▶ What is being asked: For the data below, give again exactly the lines from the one containing "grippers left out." through the one containing "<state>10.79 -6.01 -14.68", both ends included, and no others.

Dataset excerpts
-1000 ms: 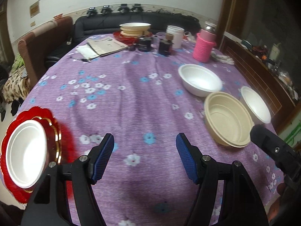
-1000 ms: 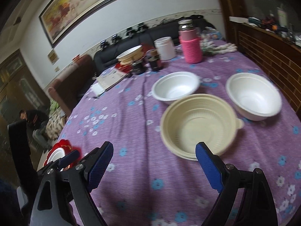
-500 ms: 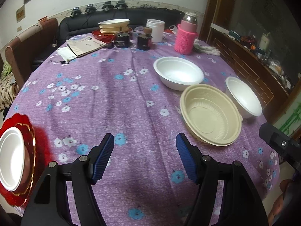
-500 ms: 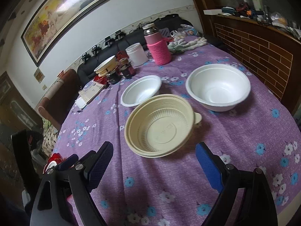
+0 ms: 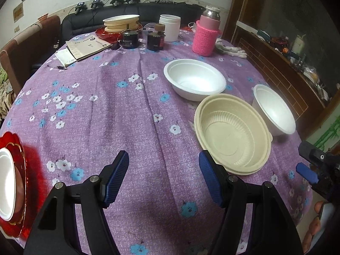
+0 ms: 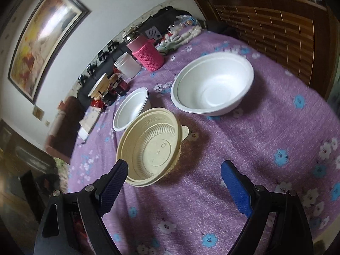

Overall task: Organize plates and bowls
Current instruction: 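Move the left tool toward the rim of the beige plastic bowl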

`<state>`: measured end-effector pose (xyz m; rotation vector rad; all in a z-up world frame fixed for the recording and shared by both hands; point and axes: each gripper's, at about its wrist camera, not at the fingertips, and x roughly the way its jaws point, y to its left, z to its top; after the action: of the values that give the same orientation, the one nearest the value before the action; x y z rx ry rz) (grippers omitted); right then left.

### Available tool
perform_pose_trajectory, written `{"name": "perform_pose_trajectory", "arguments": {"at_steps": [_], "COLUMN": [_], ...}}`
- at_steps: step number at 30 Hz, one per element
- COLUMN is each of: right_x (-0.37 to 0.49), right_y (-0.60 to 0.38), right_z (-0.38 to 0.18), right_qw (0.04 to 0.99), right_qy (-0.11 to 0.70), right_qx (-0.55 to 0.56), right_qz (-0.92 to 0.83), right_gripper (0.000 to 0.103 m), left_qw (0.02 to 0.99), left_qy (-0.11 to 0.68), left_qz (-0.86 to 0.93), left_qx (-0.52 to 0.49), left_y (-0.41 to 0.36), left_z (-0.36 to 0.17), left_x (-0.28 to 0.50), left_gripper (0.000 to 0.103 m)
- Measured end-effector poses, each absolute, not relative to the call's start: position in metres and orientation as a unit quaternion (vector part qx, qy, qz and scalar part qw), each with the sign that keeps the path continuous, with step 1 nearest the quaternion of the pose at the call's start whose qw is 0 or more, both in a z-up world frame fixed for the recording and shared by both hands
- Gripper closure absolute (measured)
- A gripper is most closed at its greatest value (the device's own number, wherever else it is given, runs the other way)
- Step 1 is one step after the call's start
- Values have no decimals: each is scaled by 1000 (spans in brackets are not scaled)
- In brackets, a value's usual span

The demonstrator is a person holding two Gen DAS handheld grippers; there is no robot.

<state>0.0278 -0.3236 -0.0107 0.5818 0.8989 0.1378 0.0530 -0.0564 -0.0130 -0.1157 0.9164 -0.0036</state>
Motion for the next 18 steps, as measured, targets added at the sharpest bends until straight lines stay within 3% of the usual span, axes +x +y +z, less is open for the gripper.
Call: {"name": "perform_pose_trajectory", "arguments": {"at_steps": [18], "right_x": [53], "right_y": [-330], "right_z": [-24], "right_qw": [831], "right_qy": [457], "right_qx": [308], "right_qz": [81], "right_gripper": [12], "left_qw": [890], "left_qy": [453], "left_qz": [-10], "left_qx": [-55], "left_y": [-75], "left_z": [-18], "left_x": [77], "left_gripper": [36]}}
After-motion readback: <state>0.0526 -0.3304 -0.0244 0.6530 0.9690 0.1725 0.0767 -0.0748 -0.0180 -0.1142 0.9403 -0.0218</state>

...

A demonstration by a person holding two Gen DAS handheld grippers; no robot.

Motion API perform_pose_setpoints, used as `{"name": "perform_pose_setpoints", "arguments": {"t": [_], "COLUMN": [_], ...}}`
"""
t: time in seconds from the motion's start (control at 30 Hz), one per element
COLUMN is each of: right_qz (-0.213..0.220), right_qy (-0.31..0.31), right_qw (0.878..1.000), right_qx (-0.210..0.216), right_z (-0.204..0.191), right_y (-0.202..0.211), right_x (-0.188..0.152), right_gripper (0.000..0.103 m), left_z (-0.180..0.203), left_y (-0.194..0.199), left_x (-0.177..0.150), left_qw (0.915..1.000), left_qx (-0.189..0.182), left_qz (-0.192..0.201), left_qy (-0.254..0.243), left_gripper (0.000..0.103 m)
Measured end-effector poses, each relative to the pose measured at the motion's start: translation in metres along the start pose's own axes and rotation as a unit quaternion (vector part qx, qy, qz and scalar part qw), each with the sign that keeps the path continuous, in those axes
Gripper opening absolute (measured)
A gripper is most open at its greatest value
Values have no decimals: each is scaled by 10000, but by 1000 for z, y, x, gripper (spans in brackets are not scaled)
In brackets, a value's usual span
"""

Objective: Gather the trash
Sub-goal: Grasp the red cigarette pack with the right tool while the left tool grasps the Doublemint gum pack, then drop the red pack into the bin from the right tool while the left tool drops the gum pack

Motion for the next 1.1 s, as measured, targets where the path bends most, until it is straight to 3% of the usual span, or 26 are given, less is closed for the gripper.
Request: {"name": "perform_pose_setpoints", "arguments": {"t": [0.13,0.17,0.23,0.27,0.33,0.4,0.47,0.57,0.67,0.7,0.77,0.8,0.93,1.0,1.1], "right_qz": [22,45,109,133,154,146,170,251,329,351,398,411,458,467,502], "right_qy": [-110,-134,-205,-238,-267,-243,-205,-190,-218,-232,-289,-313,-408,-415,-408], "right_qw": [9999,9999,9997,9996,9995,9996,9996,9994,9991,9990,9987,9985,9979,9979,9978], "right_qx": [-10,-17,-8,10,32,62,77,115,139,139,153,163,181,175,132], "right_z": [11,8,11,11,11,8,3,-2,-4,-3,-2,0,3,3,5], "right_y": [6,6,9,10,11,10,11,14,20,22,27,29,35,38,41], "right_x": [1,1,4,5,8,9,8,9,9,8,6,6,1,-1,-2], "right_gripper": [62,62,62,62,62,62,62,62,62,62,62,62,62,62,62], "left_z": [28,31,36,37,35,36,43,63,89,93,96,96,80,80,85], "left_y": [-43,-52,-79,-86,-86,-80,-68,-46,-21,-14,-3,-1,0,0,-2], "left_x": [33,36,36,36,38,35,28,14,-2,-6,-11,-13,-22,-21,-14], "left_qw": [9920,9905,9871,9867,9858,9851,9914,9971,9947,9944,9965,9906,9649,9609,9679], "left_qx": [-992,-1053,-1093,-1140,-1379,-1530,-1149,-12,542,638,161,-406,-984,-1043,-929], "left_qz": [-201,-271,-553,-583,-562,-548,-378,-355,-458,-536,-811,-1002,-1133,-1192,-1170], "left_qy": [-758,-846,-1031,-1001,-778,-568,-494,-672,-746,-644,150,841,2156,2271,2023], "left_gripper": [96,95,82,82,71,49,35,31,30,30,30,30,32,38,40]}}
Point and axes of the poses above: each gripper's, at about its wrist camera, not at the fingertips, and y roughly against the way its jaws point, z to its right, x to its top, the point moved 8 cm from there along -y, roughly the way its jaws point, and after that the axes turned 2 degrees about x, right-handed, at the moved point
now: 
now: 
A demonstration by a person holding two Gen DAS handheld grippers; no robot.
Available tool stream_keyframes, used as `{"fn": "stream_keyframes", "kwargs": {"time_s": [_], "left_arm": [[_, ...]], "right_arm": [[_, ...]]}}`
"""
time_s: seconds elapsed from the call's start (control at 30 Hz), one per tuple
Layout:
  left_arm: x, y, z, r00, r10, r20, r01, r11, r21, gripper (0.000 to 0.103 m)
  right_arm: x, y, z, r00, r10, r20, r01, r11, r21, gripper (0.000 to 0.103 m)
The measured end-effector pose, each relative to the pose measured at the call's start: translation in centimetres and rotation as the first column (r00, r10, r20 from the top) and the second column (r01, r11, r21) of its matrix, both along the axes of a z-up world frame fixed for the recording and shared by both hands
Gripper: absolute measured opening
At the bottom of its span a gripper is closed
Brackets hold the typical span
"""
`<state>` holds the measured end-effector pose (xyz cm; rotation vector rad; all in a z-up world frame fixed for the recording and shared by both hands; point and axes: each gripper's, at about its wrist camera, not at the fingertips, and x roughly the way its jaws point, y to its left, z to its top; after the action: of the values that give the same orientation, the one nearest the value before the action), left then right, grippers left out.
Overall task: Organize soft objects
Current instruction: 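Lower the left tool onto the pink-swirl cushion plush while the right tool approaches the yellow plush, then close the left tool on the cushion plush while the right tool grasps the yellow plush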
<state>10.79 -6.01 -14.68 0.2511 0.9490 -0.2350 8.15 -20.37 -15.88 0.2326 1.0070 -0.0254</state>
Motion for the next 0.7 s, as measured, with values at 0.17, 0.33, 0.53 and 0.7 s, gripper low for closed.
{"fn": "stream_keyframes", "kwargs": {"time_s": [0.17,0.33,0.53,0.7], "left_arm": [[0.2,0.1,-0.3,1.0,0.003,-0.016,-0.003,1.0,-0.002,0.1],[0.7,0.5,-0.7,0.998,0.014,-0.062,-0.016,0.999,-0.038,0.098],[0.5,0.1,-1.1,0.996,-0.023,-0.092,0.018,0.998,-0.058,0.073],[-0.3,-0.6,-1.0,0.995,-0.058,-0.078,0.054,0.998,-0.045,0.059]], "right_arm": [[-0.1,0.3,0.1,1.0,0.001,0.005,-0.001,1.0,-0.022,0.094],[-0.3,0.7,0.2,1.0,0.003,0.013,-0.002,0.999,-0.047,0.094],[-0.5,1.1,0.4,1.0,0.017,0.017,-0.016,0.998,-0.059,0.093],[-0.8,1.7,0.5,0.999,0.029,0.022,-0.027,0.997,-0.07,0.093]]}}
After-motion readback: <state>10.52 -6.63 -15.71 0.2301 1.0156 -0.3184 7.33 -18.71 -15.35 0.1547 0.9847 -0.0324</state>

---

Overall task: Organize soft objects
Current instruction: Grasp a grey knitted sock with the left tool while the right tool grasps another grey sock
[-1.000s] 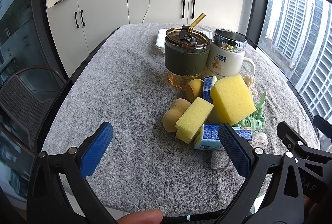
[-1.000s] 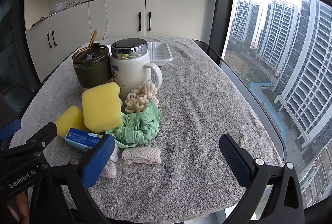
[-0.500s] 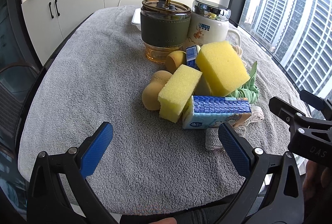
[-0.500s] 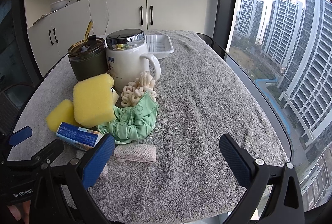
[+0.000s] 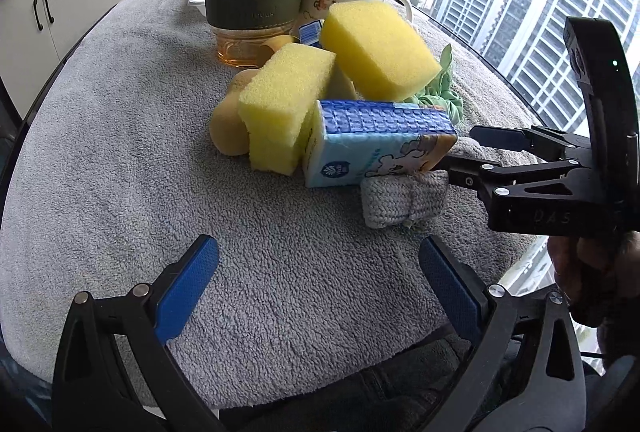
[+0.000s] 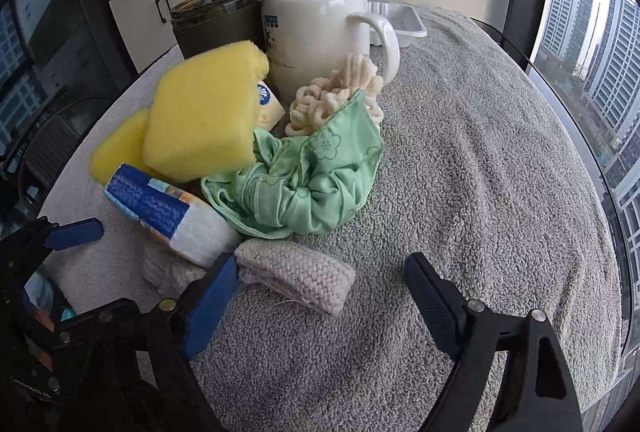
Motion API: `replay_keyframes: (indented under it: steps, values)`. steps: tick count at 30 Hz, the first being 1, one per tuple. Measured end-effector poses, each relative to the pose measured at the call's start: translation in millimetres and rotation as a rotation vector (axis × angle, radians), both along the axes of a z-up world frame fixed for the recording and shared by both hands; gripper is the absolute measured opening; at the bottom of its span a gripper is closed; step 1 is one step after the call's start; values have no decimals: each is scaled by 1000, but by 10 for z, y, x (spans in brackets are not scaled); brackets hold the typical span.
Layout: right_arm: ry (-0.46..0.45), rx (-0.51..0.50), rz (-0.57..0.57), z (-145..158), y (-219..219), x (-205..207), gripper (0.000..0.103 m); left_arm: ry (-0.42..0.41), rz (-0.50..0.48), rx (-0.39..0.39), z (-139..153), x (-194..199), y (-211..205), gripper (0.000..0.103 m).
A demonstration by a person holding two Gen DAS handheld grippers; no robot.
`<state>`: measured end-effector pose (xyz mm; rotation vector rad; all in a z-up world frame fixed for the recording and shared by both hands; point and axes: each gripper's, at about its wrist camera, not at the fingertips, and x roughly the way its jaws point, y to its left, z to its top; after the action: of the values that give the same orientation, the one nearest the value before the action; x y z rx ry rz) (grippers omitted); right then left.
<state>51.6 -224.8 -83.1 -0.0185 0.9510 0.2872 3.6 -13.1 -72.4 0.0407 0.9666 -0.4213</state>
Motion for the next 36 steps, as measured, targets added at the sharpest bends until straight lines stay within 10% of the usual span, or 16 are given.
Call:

▶ Your response:
`<state>` holds the measured end-effector pose (xyz cm; rotation vector rad; all in a z-up world frame fixed for the recording and shared by both hands; point and axes: each gripper's, at about its wrist camera, not at the fingertips, and x roughly the way its jaws point, y to its left, z to its top; after the action: of the values that give the same orientation, the one nearest the value before the action), left then right, grippers left out.
Overall task: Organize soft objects
Current instruction: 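Lower the left tool onto the pink-swirl cushion plush while the right tool approaches the yellow plush, then close the left tool on the cushion plush while the right tool grasps the yellow plush
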<state>10.79 -6.01 -14.68 0.2511 0.9490 -0.2350 8.15 -20.37 -15.88 0.2326 1.0070 -0.0254</state>

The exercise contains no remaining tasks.